▶ _WORK TO COMPLETE_
Output, word for word, the lines of this listing that fall between the line with "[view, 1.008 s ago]" and the line with "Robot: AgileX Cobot", counting both of those lines, and no others.

▶ _DATA TO USE_
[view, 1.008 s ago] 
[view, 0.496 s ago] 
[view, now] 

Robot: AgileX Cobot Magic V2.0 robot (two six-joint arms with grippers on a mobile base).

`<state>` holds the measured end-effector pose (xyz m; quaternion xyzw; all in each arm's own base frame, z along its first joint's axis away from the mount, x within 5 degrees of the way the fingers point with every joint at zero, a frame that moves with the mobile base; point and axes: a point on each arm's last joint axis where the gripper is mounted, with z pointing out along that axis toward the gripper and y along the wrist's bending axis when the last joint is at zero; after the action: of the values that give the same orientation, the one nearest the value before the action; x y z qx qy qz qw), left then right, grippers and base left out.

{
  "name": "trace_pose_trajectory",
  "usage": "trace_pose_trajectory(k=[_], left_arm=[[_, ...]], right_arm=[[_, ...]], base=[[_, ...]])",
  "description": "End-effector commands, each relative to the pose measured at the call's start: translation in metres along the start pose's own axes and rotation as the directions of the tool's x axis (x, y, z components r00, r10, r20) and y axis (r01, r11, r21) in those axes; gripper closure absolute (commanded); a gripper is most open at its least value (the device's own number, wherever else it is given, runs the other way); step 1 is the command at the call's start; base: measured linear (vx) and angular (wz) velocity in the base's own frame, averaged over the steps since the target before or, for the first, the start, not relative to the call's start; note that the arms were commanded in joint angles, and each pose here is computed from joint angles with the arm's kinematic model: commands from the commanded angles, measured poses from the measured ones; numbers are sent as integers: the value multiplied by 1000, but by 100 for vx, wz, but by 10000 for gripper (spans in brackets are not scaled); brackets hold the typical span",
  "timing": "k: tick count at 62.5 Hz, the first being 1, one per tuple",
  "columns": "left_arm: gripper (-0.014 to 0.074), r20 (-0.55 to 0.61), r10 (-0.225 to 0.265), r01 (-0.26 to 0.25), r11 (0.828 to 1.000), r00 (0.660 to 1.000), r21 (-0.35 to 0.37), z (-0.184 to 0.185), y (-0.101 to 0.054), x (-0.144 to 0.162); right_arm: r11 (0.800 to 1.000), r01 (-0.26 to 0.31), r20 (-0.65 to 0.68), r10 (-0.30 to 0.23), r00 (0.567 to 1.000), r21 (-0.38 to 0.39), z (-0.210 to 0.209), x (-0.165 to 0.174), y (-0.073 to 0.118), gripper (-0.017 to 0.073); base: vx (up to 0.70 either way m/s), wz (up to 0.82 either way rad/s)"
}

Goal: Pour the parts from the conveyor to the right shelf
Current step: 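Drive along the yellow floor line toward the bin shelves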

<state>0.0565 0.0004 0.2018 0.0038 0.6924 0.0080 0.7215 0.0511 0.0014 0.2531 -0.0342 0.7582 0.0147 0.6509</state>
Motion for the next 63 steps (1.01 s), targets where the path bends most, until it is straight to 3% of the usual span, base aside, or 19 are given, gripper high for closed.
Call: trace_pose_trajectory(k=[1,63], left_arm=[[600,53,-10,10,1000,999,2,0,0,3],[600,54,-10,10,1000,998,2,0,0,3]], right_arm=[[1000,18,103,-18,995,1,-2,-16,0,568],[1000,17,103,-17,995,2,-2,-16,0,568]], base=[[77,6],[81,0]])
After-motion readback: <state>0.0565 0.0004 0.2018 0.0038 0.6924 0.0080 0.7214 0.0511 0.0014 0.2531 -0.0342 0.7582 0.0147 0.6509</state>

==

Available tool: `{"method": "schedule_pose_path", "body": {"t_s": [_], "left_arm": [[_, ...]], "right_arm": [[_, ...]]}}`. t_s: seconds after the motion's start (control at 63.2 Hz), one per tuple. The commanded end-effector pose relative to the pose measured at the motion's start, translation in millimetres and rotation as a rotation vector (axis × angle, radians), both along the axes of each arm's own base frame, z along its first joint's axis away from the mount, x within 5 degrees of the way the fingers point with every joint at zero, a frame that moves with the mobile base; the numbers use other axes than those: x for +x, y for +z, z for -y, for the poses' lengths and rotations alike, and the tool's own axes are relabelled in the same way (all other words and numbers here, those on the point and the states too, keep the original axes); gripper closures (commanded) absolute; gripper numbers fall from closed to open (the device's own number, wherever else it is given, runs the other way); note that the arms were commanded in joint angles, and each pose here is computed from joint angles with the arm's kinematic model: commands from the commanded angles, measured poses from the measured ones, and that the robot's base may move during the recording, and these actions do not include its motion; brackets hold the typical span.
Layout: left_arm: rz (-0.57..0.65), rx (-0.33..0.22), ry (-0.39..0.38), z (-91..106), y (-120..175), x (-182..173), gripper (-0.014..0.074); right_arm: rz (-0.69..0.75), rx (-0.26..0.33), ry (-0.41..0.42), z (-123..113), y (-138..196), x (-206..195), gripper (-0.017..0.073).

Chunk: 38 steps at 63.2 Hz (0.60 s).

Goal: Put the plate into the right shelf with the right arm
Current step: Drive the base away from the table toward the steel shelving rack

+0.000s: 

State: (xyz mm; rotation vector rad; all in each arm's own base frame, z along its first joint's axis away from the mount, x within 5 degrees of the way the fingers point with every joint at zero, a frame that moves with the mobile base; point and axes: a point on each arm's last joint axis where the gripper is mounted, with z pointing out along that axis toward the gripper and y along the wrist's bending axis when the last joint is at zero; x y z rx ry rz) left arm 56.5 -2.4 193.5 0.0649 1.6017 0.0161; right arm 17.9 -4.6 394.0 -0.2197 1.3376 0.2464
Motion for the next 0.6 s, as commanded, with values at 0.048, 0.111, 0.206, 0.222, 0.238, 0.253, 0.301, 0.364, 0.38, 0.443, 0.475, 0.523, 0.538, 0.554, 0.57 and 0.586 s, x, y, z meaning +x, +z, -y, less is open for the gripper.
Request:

▶ _TASK SOLUTION_
[view, 1.008 s ago] 
[view, 0.496 s ago] 
[view, now] 

Robot: AgileX Cobot Magic V2.0 robot (two six-joint arms with grippers on a mobile base).

Nothing further remains for this exercise.